Useful queries on MySQL information_schema

Tags

Abdel-Mawla Gharieb, Galera Cluster, information_schema, MySQL, MySQL Replication, pt-online-schema-change

MySQL information_schema comes with useful information about the database instance, status, … etc. which is needed for daily DBA work.
There are some simple queries on the information_schema that I use on my daily basis in which I’m writing this post for my reference and maybe a good reference for someone else too …

Finding tables without Primary or Unique Keys:

PKs are so important, especially, for InnoDB tables as MySQL uses PKs as a clustered index and having no PKs might lead to severe performance problems.

Also having no PKs is one of the main causes of slave lagging problems mainly when using RBR (Row-Based Replication), e.g. if a delete statement on the master will delete 1 million rows on a table without PK, a full table scan will take place. This “might” not be a problem on the master but on the slave 1 million full table scan will take place – because changes to the individual rows are being written to the binary logs in ROW format not the actual statement itself – which of course will cause the slave to be lagged. For more information about the Replication formats, check the manual documentation.
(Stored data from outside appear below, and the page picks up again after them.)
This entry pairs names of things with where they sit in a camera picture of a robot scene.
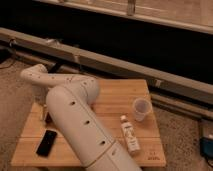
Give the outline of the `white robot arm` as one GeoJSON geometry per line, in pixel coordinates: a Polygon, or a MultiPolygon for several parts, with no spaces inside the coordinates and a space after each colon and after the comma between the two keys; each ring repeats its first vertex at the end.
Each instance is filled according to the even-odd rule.
{"type": "Polygon", "coordinates": [[[100,92],[94,77],[49,73],[43,64],[22,70],[20,77],[49,89],[50,116],[86,171],[142,171],[91,109],[100,92]]]}

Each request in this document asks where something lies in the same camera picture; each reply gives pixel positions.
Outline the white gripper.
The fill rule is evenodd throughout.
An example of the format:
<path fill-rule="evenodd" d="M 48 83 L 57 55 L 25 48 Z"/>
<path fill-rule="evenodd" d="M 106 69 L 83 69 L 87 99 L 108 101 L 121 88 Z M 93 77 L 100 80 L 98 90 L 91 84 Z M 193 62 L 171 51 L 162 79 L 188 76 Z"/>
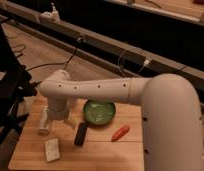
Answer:
<path fill-rule="evenodd" d="M 50 125 L 50 120 L 64 120 L 64 123 L 68 126 L 70 126 L 72 129 L 76 128 L 76 120 L 69 116 L 69 110 L 68 108 L 64 108 L 61 110 L 58 110 L 57 108 L 51 108 L 51 107 L 45 107 L 43 111 L 44 115 L 44 127 L 48 129 Z"/>

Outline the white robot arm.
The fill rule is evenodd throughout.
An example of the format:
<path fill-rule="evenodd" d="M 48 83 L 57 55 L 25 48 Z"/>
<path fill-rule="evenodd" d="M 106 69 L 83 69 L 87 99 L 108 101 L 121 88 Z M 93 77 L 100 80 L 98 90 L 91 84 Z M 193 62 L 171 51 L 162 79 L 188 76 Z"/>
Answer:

In Galera Cluster setups, tables without PKs might cause replication lag on the slave nodes and some other troubles as well:
“When tables lack a primary key, rows can appear in different order on different nodes in your cluster. As such, queries like SELECT…LIMIT… can return different results. Additionally, on such tables the DELETE statement is unsupported.“.
More information about Galera Cluster limitations, can be checked out here.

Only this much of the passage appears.